SUNDAY, NOVEMBER 21, 1937

BOOK-PAGE EDITORIAL

Carolina-Virginia:

Two Southern Schools

--By W. J. Cash

I haven't yet read the little book by Gerald Johnson which the University of North Carolina Press has recently published. I'm not even sure I'm right in saying the title is "The Wasted Land," though that sounds right for Gerald writing about the South. But I'm pretty sure I'm right in the impression that the theme is the low estate of education in this country under the Potomac and the Ohio, and that Gerald holds forth particularly on the theme that here is a country of 35,000,000 people of old European heritage, a country almost infinitely rich in resources, a country more than three hundred years from its beginning--without a single university of really first rank within its borders!

Anyhow, whether Mr. Johnson is responsible for it or not, the thesis is a modestly sound one. There are historical reasons why it should be true, no doubt--and reasons pretty well summed up in the title of "The Wasted Land." But it is doubtful if those historical causes any longer run to explain why it should be true today. And in any case--true it remains.

TWO EXCEPTIONS

Of exceptions their only possibly two. I mean, of course, the universities of Virginia and North Carolina. Duke? Well, Duke is doing better with each passing year. But essentially Duke still remains a somewhat garish nouveau, enormously rich, beautifully housed, but sadly fluttered and chaotic, without adequate tradition, and without any very definite notion of where it may be going. Tomorrow it may be anything, but today--today it is like nothing so much as an oil heiress from Oklahoma.

THERE'S VIRGINIA

But the University of Virginia--ah, there is something distinctive in the way of the university for you, as Virginius Dabney, a loyal son, announces proudly in his introduction to "The University of Virginia," a volume of thirty-two excellent woodcuts by Charles W. Smith, issuing from the press of the Johnson Publishing company at Richmond. Mr. Smith is a native of the valley of Virginia himself, and his prints have before now, won him extended fame.

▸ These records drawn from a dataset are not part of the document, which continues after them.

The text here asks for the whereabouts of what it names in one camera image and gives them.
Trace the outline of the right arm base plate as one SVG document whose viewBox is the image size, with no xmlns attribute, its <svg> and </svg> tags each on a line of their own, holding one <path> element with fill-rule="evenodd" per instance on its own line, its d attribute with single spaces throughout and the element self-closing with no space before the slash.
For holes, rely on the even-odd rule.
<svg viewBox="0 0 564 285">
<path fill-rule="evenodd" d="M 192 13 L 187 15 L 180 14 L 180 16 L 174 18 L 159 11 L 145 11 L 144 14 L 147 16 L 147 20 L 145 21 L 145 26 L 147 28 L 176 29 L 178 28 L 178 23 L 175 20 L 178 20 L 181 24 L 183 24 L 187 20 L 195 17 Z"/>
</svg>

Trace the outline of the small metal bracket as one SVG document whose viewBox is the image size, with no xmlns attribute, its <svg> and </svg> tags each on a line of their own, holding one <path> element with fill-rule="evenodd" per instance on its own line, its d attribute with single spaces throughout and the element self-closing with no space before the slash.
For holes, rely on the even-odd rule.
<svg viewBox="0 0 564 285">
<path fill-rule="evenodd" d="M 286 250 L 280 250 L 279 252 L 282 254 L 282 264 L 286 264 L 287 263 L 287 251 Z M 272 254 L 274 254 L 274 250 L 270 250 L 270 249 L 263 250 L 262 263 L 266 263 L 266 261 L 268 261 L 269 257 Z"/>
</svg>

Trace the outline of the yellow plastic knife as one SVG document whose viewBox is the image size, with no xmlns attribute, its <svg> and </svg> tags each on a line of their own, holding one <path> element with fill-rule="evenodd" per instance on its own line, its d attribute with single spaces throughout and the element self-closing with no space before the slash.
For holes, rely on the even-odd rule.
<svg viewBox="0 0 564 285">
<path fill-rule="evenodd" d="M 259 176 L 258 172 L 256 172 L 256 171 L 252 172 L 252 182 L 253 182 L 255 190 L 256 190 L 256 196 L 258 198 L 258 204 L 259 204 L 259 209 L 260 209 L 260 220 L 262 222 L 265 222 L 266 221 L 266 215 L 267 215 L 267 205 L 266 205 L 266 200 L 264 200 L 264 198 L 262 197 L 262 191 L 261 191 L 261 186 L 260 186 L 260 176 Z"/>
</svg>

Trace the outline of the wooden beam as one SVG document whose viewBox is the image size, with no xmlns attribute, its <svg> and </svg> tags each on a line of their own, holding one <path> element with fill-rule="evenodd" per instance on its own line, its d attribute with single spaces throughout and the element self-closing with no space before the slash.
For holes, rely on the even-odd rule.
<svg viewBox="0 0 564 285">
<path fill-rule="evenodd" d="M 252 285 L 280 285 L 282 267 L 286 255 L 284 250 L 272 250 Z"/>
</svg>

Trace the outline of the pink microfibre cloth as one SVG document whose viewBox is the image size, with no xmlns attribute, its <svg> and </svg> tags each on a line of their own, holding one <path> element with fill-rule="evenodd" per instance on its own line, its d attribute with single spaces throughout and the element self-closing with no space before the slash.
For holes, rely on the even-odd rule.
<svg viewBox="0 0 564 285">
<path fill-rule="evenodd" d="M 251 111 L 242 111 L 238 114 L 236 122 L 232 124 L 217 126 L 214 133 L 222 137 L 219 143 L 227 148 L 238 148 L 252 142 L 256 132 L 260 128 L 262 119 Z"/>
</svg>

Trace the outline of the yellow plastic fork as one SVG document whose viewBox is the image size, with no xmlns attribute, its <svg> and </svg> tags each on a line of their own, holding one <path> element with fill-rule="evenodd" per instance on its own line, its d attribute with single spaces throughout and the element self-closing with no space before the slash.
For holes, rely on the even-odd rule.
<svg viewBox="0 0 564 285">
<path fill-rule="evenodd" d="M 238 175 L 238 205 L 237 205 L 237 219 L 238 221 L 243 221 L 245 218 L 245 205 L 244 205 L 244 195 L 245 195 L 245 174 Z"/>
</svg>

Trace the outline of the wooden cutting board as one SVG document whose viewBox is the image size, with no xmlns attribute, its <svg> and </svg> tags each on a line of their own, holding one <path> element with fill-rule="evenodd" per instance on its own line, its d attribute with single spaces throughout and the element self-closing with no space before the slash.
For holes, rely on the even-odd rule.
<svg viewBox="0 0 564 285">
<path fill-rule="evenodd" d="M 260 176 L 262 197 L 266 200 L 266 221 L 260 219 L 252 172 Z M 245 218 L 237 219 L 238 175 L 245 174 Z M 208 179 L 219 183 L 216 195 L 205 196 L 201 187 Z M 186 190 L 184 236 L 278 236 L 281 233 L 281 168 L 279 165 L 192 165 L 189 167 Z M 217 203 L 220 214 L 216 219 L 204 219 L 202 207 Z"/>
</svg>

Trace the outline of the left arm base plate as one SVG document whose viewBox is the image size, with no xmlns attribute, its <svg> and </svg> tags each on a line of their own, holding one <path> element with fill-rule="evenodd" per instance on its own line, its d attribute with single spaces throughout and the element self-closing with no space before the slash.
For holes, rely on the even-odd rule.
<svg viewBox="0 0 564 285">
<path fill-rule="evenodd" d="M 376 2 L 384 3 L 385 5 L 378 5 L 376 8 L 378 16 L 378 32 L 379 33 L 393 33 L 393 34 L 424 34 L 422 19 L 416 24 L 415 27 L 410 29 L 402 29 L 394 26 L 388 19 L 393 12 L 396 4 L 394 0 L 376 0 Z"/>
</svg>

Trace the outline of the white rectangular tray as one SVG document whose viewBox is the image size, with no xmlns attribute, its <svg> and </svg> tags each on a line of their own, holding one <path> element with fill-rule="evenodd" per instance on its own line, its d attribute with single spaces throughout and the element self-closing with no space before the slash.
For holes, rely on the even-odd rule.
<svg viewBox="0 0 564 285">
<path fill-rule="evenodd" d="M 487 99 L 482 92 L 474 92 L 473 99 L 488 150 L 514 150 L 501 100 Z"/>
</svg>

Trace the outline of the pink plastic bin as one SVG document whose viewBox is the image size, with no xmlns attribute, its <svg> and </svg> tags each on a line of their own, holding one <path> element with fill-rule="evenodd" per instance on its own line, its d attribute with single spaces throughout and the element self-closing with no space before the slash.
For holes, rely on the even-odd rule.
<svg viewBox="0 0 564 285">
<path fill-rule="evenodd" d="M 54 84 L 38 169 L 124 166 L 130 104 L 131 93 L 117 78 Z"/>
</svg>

But to return to the university. It is, as Mr. Smith's woodcuts once more drive home to us, one of the most beautiful places in the world. Not Oxford, not Cambridge in the dusk when the mist comes up from the river, not Salamanca the golden, not Pavia, or Bologna, not Harvard or Fair Nassau, is one-half so lovely to look upon as this place with its plain brick walls and white colonnades. I have always sympathized with the Yankee author--who he was escapes me now--who recorded that if he had known in his youth that a place so beautiful existed on earth, he'd have gone there and stayed if he had had to slave as a waiter in commons to do it.

TRADITION

But it is not only beauty it has. It has tradition, too. A more complete contrast to amorphic Duke could hardly be imagined. Life here is a ritual. Everything is ordained and fixed by custom, from the tipping of hats on the campus to the correct approach to a bottle--or a seduction.

And not only beauty and tradition, but freedom: it has also. "There are no faculty spies or sleuths at Virginia," and no prep-school rules about drinking and other matters of personal conducts. There is only the concept of honor, and of gentility. There is only the ritual which says: this may be done, that may not be.

Nevertheless, and for all that it is really a first-rate university in the strict sense? I'm afraid it isn't. It is a very nice old gentleman of Richmond sitting in his rose-garden, twiddling his thumbs. You like him, you admire him, you think him a tremendous and charming fellow, but all the same you feel that he doesn't matter a great deal one way or the other. This university sums up the South which Henry Adams found in Rooney Lee--that South which had temperament but little mind. Oh, I know very well that it has always maintained its intellectual dignity, and that many men of great endowment have served for years on its faculty. Yet in the end, one feels that the mind, as such, does not greatly matter there and after all it is the mind with which a university is at length properly concerned.

THERE'S CHAPEL HILL

But I mentioned the University of Chapel Hill. And that is something else again. A beautiful place, too, after another fashion than the classic fashion of Charlottesville--gray and a little unkempt. Shaped and framed, to some extent, you can easily see, by the Virginia tradition. It is freer here than at most Southern schools, though they still cling to various prep school practices. There is something of ritual here, also, and the cult of gentility and honor. But the ritual is vastly looser and more indecisive. The cult, as it were, wears homespun and speaks with a faint frontier drawl as befits a plain state like North Carolina.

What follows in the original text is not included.